Data items:
● ● ● ● ● ● ●

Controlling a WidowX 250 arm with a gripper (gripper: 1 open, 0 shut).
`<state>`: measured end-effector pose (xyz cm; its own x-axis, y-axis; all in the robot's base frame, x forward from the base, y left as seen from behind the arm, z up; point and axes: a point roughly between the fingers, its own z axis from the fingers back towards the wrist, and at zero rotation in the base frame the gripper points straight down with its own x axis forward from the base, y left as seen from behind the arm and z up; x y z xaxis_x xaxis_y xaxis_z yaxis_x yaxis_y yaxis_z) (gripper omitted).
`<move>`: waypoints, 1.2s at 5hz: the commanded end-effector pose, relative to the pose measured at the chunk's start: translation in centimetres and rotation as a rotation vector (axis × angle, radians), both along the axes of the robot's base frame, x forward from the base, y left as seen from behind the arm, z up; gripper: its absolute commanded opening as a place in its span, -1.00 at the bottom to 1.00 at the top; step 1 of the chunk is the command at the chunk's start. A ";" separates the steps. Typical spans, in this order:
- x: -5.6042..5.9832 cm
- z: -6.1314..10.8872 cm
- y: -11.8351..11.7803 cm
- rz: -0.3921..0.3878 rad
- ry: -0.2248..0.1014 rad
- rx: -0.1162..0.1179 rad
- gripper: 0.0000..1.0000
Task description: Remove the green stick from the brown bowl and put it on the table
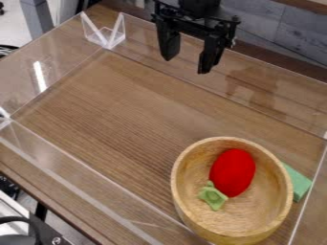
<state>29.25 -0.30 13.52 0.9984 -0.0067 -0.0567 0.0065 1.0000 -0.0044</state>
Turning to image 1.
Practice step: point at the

● ● ● ● ● ● ●

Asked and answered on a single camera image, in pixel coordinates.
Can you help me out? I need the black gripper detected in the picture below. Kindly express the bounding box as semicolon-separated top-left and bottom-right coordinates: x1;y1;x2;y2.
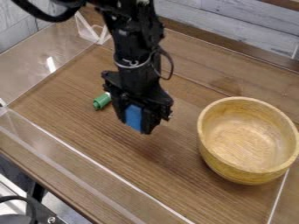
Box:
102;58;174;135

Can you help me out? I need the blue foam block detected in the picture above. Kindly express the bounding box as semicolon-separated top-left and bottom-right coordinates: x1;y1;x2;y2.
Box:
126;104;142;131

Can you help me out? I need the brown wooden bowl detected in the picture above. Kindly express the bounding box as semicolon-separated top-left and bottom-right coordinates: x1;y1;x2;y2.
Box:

● ● ● ● ● ● ●

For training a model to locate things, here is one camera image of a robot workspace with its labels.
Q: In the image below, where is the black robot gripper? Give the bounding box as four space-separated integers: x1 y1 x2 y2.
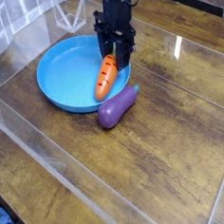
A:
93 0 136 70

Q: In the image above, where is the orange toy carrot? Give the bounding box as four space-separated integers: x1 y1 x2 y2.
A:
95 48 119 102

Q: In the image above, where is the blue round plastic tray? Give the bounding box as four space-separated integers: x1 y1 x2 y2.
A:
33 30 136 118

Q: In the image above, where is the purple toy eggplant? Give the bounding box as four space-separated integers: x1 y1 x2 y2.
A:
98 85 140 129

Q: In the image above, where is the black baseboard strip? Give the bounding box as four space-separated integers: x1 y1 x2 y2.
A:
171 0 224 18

● ● ● ● ● ● ●

**Work item**:
Where a line above includes "right", copy that line.

**Task answer**:
Can you help me out? I need the black gripper detected in the picture below. Kindly express the bounding box as semicolon-separated top-left and bottom-right coordinates: x1;y1;x2;y2.
Can you help me out? I need the blue foam block detected in the picture above. Kindly express the bounding box as semicolon-separated top-left and bottom-right coordinates: x1;y1;x2;y2.
Can you help me out? I need the brown wooden bowl detected in the picture above. Kindly express the bounding box as semicolon-separated top-left and bottom-right coordinates: x1;y1;x2;y2.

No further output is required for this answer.